• [Directions]:
Type out each entry exactly as it appears, but keep every image out.

##### Information provided

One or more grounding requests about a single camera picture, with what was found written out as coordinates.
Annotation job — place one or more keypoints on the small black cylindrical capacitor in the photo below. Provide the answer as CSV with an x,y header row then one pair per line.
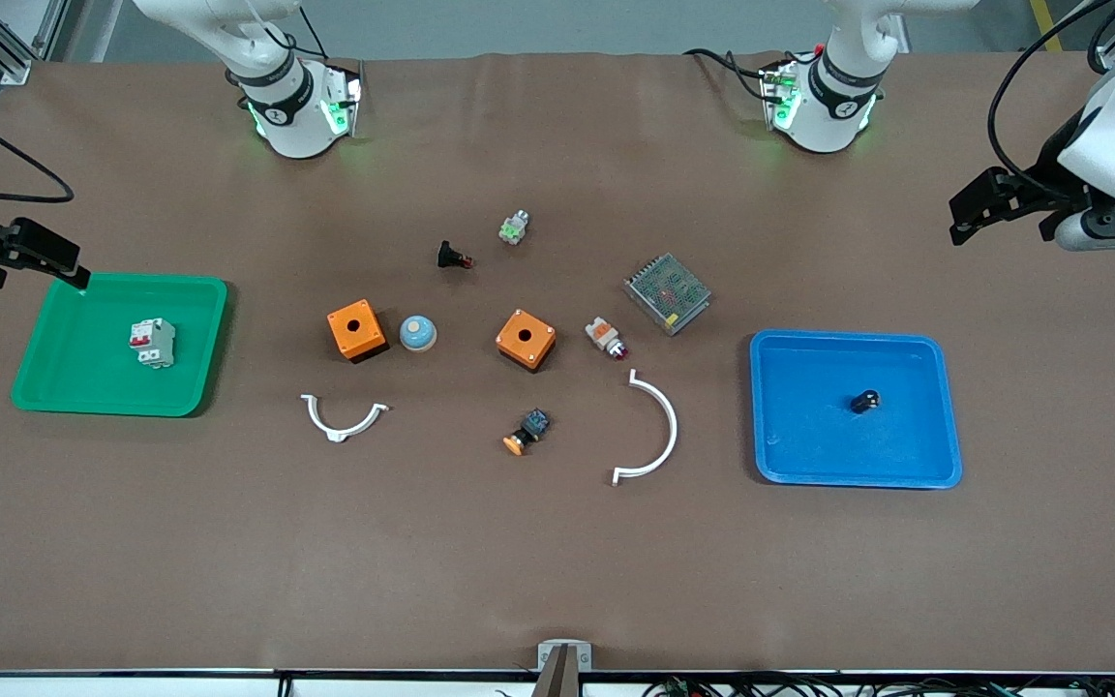
x,y
864,402

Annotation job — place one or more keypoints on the orange mushroom push button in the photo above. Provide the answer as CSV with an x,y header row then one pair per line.
x,y
528,429

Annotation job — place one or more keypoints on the brown table mat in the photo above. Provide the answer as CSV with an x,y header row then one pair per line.
x,y
557,561

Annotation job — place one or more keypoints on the green plastic tray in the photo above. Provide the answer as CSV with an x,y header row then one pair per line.
x,y
83,378

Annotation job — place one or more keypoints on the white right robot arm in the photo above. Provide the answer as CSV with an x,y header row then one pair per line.
x,y
291,116

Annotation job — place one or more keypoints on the blue dome button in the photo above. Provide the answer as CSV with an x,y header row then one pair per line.
x,y
417,332

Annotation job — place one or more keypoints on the orange push button box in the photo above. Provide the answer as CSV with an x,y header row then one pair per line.
x,y
538,350
369,337

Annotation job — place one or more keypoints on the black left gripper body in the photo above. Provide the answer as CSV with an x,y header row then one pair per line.
x,y
1042,181

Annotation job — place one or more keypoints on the metal mesh power supply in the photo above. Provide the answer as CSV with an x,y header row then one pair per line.
x,y
669,290

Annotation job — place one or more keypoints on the small white pipe clamp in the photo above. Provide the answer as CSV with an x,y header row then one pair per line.
x,y
335,432

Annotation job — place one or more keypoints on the green and white push button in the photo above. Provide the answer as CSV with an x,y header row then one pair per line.
x,y
514,229

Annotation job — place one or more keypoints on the large white curved clamp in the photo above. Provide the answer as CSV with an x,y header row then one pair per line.
x,y
671,426

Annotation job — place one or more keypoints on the white circuit breaker red switch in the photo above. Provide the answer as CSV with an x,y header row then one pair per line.
x,y
153,341

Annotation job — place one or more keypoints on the blue plastic tray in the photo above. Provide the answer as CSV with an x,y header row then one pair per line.
x,y
809,436

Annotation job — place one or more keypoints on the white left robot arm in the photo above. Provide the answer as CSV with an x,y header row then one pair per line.
x,y
828,106

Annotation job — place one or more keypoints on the white orange red indicator lamp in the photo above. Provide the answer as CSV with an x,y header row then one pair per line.
x,y
604,334

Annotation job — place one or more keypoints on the grey metal table bracket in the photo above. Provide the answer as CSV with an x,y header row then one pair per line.
x,y
546,656

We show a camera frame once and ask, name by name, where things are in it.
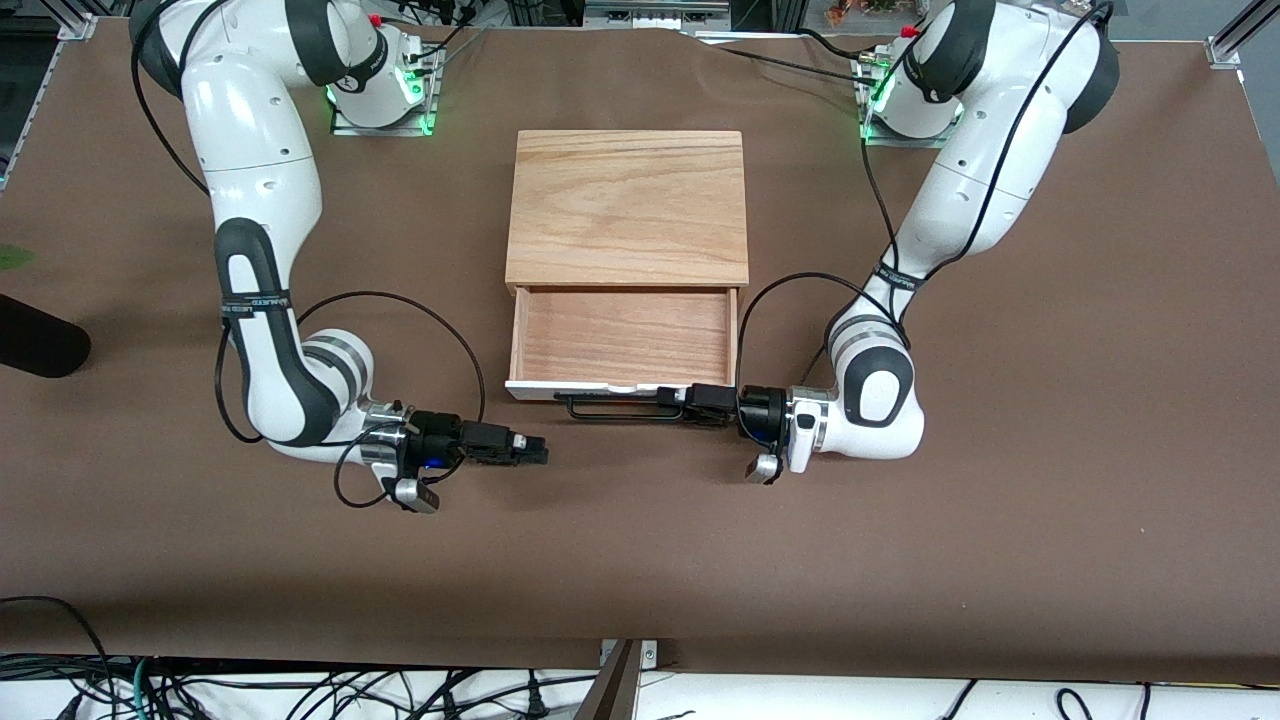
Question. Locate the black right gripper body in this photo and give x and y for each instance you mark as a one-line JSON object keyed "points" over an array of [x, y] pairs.
{"points": [[437, 436]]}

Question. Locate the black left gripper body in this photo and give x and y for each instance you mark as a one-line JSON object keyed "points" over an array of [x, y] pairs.
{"points": [[762, 411]]}

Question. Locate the white-front drawer with wooden inside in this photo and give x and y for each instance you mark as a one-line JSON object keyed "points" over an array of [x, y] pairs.
{"points": [[620, 335]]}

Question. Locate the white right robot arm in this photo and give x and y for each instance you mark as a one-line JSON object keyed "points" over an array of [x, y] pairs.
{"points": [[250, 130]]}

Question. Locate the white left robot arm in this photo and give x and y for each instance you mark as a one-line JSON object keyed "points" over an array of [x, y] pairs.
{"points": [[990, 170]]}

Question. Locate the light wooden drawer cabinet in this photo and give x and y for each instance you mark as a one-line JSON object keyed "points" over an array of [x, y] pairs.
{"points": [[628, 205]]}

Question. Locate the brown paper table cover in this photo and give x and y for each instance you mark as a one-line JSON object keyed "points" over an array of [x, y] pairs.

##########

• [Finished exercise]:
One or more grounding requests about a single camera picture, with what was found written out as coordinates.
Annotation job — place one or more keypoints on the small black cylindrical capacitor in the photo below. Provide the answer as CSV with an x,y header row then one pair per line.
x,y
864,402

Annotation job — place one or more keypoints on the orange mushroom push button in the photo above. Provide the answer as CSV with an x,y header row then one pair per line.
x,y
528,429

Annotation job — place one or more keypoints on the brown table mat in the photo above. Provide the answer as CSV with an x,y header row then one pair per line.
x,y
557,561

Annotation job — place one or more keypoints on the green plastic tray in the photo above. Provide the answer as CSV with an x,y header row then one pair per line.
x,y
83,378

Annotation job — place one or more keypoints on the white right robot arm in the photo above. Provide the answer as CSV with an x,y header row then one pair per line.
x,y
291,116

Annotation job — place one or more keypoints on the blue dome button in the photo above. Provide the answer as CSV with an x,y header row then one pair per line.
x,y
417,332

Annotation job — place one or more keypoints on the orange push button box in the photo above. Provide the answer as CSV with an x,y header row then one pair per line.
x,y
538,350
369,337

Annotation job — place one or more keypoints on the black left gripper body in the photo above. Provide the answer as CSV with an x,y header row then one pair per line.
x,y
1042,181

Annotation job — place one or more keypoints on the metal mesh power supply in the photo above. Provide the answer as CSV with an x,y header row then one pair per line.
x,y
669,290

Annotation job — place one or more keypoints on the small white pipe clamp in the photo above. Provide the answer as CSV with an x,y header row then one pair per line.
x,y
335,432

Annotation job — place one or more keypoints on the green and white push button in the photo above. Provide the answer as CSV with an x,y header row then one pair per line.
x,y
514,229

Annotation job — place one or more keypoints on the large white curved clamp in the photo above. Provide the answer as CSV with an x,y header row then one pair per line.
x,y
671,426

Annotation job — place one or more keypoints on the white circuit breaker red switch in the photo above. Provide the answer as CSV with an x,y header row then one pair per line.
x,y
153,341

Annotation job — place one or more keypoints on the blue plastic tray in the photo above. Provide the answer as CSV with an x,y header row then one pair per line.
x,y
809,436

Annotation job — place one or more keypoints on the white left robot arm in the photo above. Provide the answer as CSV with an x,y header row then one pair per line.
x,y
828,106

Annotation job — place one or more keypoints on the white orange red indicator lamp in the photo above. Provide the answer as CSV with an x,y header row then one pair per line.
x,y
604,334

Annotation job — place one or more keypoints on the grey metal table bracket in the photo above. Provide the answer as CSV with an x,y header row then one pair per line.
x,y
546,656

We show a camera frame once and ask, name by name, where things are in it.
Question. Locate the black right gripper body in this photo and give x and y for each instance you mark as a one-line JSON object keyed "points" over an array of [x, y] pairs.
{"points": [[437, 436]]}

Question. Locate the black left gripper body in this photo and give x and y for each instance you mark as a one-line JSON object keyed "points" over an array of [x, y] pairs.
{"points": [[762, 411]]}

Question. Locate the white-front drawer with wooden inside in this photo and give x and y for each instance you mark as a one-line JSON object keyed "points" over an array of [x, y] pairs.
{"points": [[620, 335]]}

Question. Locate the white right robot arm in this photo and give x and y for each instance you mark as a one-line JSON object keyed "points" over an array of [x, y] pairs.
{"points": [[250, 130]]}

Question. Locate the white left robot arm in this photo and give x and y for each instance you mark as a one-line JSON object keyed "points" over an array of [x, y] pairs.
{"points": [[990, 170]]}

Question. Locate the light wooden drawer cabinet in this photo and give x and y for each instance you mark as a one-line JSON object keyed "points" over an array of [x, y] pairs.
{"points": [[628, 205]]}

Question. Locate the brown paper table cover in this photo and give x and y for each instance you mark as a one-line JSON object keyed "points" over an array of [x, y] pairs.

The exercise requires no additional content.